I went to a casino for a bachelor party that included some guys I didn't know well, and one of those guys sat down at the video poker table. I passed by him a couple times and at one point he was smiling and cheering so I asked what was up and my friend told me he was up $10k. When we left the casino he was clearly in a horrible mood. Wouldn't talk to anyone, was kicking doors open, shouting curses randomly, etc. I asked my friend again and he said the guy left the casino down $50k. I don't know if it was a coincidence that he was divorced less than a year after that.

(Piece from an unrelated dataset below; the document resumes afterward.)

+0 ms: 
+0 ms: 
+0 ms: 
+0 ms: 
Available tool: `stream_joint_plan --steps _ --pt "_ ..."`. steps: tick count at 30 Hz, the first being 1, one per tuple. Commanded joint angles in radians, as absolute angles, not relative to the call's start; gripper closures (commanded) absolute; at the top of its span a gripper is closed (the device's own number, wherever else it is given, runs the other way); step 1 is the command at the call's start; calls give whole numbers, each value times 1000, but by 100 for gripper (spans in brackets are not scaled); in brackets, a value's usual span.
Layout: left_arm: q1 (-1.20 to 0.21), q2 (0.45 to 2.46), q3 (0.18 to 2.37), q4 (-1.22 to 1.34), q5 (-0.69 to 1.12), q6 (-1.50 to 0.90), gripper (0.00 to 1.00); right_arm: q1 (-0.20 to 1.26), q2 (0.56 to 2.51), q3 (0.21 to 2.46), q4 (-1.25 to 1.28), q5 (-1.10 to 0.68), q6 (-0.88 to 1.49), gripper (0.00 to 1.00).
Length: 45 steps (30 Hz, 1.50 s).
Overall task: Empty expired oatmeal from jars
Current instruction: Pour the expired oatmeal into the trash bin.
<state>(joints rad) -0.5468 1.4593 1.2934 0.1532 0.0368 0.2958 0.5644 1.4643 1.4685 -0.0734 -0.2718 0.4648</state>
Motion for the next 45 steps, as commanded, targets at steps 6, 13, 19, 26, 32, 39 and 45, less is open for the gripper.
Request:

It is the bitterest of ironies that someone with the financial resources to get real, helpful therapy, will instead go shopping and buy a bunch of shit they objectively don't need. I don't advocate for asceticism, because that's just the other end of the pendulum, but a little self-discipline goes a long way into not blowing up your financials FOCUS: I only found out about this very recently, but my parents opted to sell their home and purchase a trailer home that they thought would be easier to maintain. But because their pride got in the way, along with a healthy dose of straight up stupidity, they didn't get a proper home inspection done and now they're saddled with a money pit that even Tom Hanks couldn't make entertaining. I went no-contact with them years ago for a number of reasons, and I'm having real difficulty feeling sympathy for them. Even if you inherited your home like they did, and by extension don't know how shit works anymore, there's no excuse for that kind of dumb-fuckery. It's the information age. Get with the fucking times.
Between just you and me, there are times when I wonder if I'd stay with my wife if ever the work lottery pool hit a winner. Nothing to do with cheating or upgrading to a newer model, I just have doubts as to her ability to handle "wealth". She strikes me as the sort to live lavish, if only she could. My philosophy is completely different, probably from growing up poor. We would not be compatible.